Idera Pharmaceuticals Completes Enrollment in ILLUMINATE-301, its Registrational Trial of Tilsotolimod in Combination with Ip...
March 05 2020 - 7:00AM
Idera Pharmaceuticals, Inc. (“Idera” or “the company”) (NASDAQ:
IDRA) today announced completion of patient enrollment into
ILLUMINATE-301, its registrational trial of tilsotolimod in
combination with ipilimumab in patients with anti-PD-1 refractory
advanced melanoma. The company expects to announce top-line overall
response rate (ORR) and other preliminary data from ILLUMINATE-301
in Q1 2021.
“We are making outstanding progress in moving toward our goal of
delivering tilsotolimod to the market in our lead indication for
anti-PD-1 refractory advanced melanoma patients,” stated Vincent
Milano, Idera’s Chief Executive Officer. “We achieved this critical
milestone earlier than anticipated, which we believe is truly a
testament to the high unmet need facing these patients.”

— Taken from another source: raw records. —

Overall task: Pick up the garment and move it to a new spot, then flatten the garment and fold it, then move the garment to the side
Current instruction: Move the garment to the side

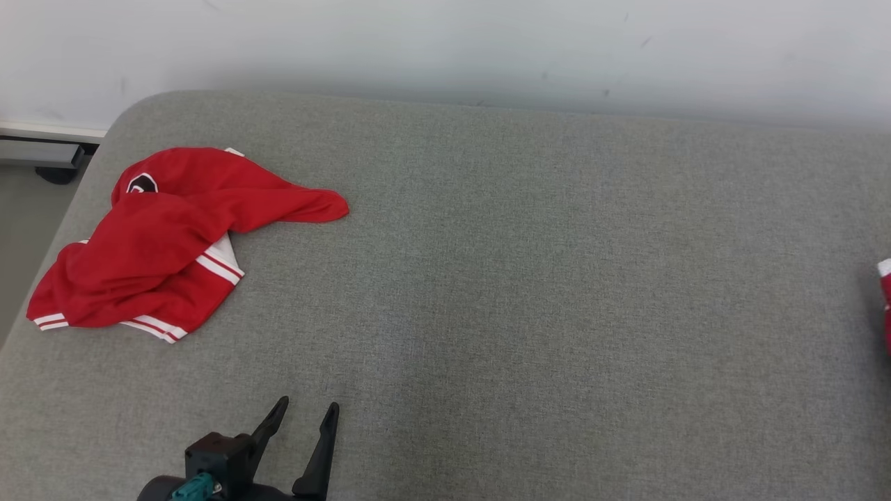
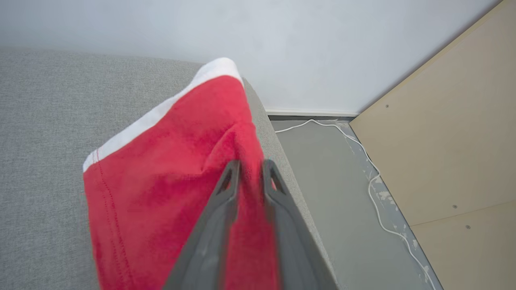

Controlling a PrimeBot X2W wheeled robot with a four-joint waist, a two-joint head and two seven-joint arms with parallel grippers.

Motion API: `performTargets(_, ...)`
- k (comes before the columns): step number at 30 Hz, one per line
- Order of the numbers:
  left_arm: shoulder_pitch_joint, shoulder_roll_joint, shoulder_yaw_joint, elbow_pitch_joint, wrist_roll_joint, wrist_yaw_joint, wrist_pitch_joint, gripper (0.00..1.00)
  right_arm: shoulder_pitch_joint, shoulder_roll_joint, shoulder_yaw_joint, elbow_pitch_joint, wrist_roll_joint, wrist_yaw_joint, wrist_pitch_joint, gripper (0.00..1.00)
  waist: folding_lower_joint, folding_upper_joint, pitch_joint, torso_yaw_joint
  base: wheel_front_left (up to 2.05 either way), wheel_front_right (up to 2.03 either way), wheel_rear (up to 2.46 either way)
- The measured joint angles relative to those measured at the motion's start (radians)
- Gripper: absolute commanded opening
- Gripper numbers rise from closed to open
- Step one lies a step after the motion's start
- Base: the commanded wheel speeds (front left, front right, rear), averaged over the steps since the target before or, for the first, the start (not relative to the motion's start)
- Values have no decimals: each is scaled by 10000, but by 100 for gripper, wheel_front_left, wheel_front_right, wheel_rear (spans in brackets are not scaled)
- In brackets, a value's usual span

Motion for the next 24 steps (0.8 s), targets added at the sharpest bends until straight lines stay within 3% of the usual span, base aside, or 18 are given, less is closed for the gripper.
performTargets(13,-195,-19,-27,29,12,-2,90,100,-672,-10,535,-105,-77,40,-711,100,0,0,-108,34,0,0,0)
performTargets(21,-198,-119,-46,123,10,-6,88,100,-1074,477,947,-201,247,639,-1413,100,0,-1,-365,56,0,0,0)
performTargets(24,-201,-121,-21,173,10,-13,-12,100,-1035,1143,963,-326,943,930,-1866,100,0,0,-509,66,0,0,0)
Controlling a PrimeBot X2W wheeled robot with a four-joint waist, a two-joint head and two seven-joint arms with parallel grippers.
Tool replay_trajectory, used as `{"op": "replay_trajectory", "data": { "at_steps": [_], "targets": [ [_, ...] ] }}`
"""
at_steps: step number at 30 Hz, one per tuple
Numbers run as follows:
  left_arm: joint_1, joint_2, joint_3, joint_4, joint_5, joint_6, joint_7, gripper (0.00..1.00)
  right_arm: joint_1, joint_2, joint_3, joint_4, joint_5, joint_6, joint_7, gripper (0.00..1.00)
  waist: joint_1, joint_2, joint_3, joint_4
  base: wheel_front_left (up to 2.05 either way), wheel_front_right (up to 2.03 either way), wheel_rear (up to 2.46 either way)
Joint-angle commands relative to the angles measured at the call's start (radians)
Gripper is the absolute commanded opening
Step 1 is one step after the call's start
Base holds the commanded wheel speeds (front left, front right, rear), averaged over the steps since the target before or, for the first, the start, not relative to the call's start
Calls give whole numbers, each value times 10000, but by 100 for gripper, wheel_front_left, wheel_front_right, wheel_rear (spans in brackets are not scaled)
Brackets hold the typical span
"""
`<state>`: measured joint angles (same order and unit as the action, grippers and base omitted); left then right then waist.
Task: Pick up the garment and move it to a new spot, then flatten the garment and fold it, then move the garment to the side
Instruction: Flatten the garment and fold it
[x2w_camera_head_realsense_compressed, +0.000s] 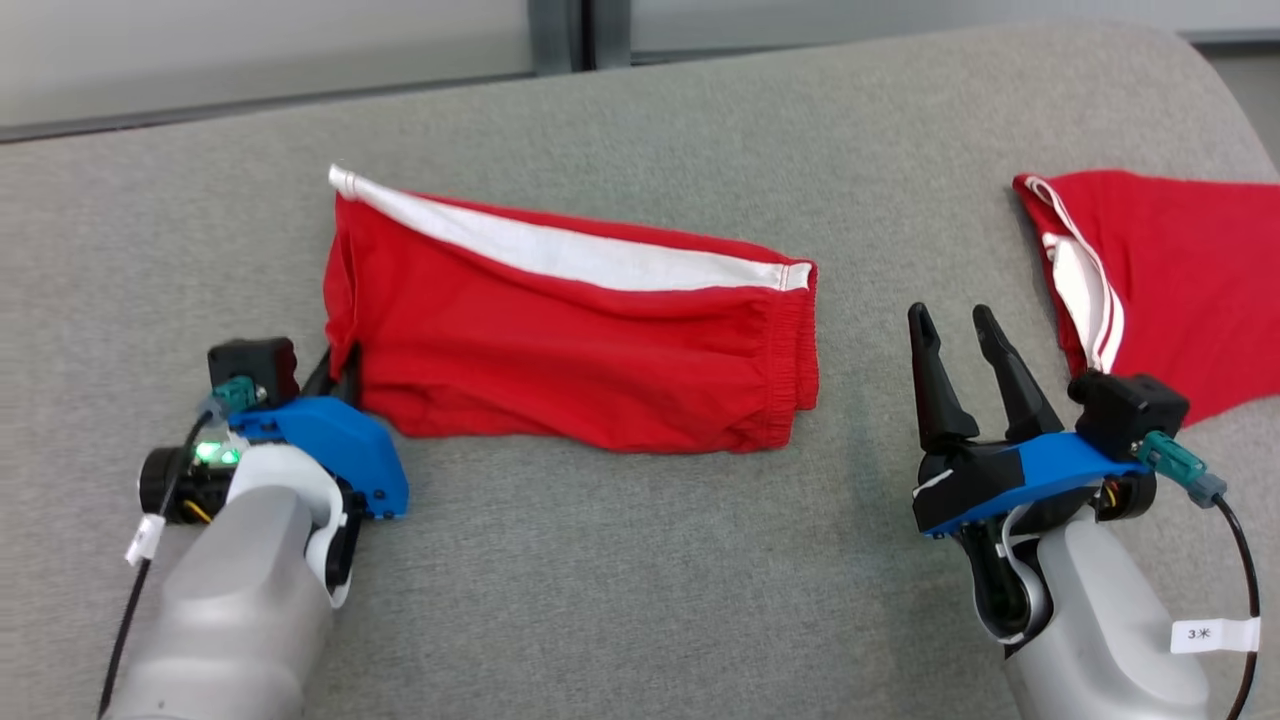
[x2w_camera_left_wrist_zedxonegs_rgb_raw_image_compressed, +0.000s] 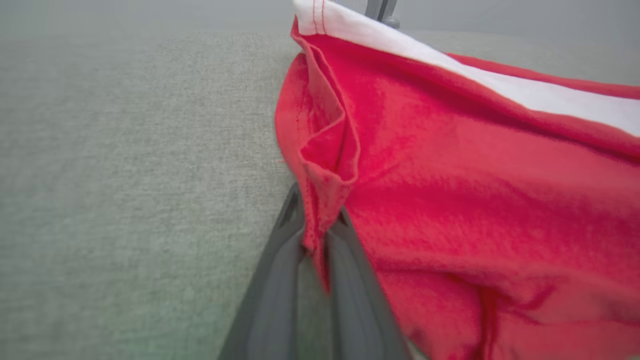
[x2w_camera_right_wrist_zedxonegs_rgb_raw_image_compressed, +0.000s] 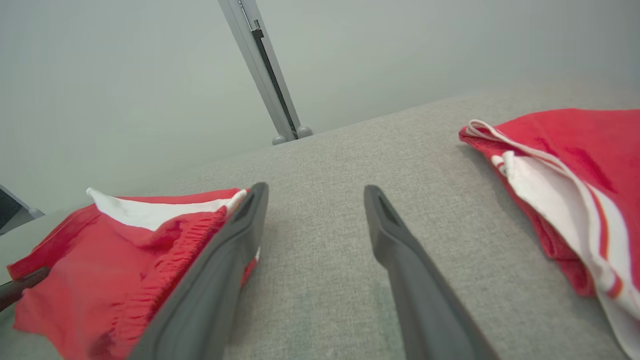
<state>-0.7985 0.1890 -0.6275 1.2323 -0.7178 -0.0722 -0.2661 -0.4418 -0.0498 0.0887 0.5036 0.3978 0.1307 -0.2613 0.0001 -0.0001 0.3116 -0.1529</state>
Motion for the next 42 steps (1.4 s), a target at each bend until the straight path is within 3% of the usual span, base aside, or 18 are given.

Added Elizabeth Tarka, M.D., Idera’s Chief Medical Officer, “We
believe tilsotolimod in combination with ipilimumab may be an
important new therapeutic option for these patients, and we are
incredibly grateful to them, their families, and our investigators
for their participation in ILLUMINATE-301. We look forward to
sharing the results of this exciting trial soon.”
ILLUMINATE-301 is a randomized, phase 3 trial comparing the
effectiveness of intratumoral tilsotolimod in combination with
ipilimumab with ipilimumab alone in patients with anti-PD-1
refractory advanced melanoma, with a primary endpoint family of ORR
per RECIST v1.1 and overall survival (OS). Key secondary
endpoints include durable response rate, time to response,
progression-free survival, patient-reported outcomes, and safety.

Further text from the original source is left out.